What appears to be yet another female empowerment film of complex characters, I invited you to look deeper. While all twenty poems from the original play tend to interrupt the story at times because they are not all easily deciphered, the battered African-American women represent women of all nationalities facing the same shattering issues today: abortion, incest, rape, domestic violence, and others. This film is not just for colored girls. It is a worth wile view but don’t expect to be entertained. This one is more therapeutic.
Hats off to Hill Harper who performed an excellent portrayal of Donald, the only promising male role model in the film, which is sad. All men are not the same; therefore, all men are not dogs. And for the women who continue to say that, if you’re supposed to be so much smarter than men, why do you continue to pick the dogs to have relationships with. As one character told another in the movie, “You’re going to have to accept some responsibility here in order to get better.” Colored Girls is also reminiscent of Oprah’s 1989, Women of Brewster Place, where positive, upstanding men of true integrity are also of rarity - thus my reason for giving Colored Girls only 4 stars. Overall, the acting in Girls is superb in this updated film version of the play. I’ve never seen the play but my guess is that director, Tyler Perry either wrote Janet Jackson’s character, Jo, into the script or added to it as there were no identified HIV cases in the 70s.

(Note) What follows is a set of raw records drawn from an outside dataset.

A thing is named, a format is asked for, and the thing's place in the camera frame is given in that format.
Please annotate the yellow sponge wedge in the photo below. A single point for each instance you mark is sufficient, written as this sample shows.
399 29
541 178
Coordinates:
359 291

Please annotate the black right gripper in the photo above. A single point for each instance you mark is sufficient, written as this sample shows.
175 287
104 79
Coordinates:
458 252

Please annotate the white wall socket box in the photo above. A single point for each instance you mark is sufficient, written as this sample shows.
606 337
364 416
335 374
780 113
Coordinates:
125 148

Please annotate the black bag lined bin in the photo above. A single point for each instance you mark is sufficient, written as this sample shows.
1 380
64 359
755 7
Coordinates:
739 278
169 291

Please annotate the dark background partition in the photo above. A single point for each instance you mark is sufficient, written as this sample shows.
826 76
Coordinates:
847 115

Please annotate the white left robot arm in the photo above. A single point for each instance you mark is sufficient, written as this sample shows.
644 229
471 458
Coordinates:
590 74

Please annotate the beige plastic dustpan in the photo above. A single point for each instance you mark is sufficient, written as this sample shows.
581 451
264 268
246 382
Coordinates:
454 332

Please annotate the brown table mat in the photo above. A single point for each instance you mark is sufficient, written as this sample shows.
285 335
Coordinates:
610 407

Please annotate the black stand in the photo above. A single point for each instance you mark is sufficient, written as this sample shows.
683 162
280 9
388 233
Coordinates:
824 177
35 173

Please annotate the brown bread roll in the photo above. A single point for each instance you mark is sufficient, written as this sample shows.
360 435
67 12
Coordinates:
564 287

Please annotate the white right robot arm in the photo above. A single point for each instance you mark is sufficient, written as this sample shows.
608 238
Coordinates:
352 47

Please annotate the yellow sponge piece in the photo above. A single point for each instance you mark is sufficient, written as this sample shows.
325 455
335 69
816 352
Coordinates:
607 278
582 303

Be prepared for two hours of sadness, and a few shocks along the way. Tyler Perry is starting to add more bombshells and shock value to his serious films, and this one tops all of his creations and only tightens its grip.
I would appreciate more male empowerment films out of Hollywood. Women are not the only ones who need positive words of education for inner strength to unlock and break free from their inner demons. I’m tired of having to identify with a female character who’s issues closest match my own. By the way, I identified most with Thandie Newton’s Character, Tangie – forever using numerous sex partners to try and fill the horrible bottomless pit feelings of misery, loneliness, insecurities, and feelings of undeserving of true intimacy with one person, all caused by childhood mental and physical abuse. She learned she was worth so much more than a dangerously useless, lust-filled lifestyle, that she is a person, just as important as everyone else in the world, and that she is worthy of not only giving respect but also deserving of receiving it as well, and so have I learned. After acting out of this neglectful past for years, this was a lesson I had to grow into and learn from the hells it caused me. I Thank God I didn’t end up with AIDS while learning it.
When I was whoring around I felt like I was really living, wanted, appreciated. But when I saw my bed pets out in public with their families and friends, acting as if they didn’t know me, the pain deeply pierced my soul many times. It even followed me home to disturb me even more. It spoke volumes as to who I was and the life I was living. I had become the bed pet of many secret desires – the one nobody would ever introduce to people of importance in their lives. I was their dark secret. The adorable pet that was to be played with only once or many times, before it was tossed out with the trash from its recreational use in dark backrooms when no one else was around. Only to be appreciated, when no one else was watching, in the dead of night…
Some of our biggest battles within start in our childhoods, rejection, insecurities, fears of living, fears of dying, forever clinging our lives through, unless we get the true help we so desperately need. Man can offer great help, but some issues run so dark and so deep and are so intertwined with other issues, that only God can set us totally free. Amen.
Last edited by PhantomCat on November 22nd, 2010, 3:14 pm, edited 1 time in total.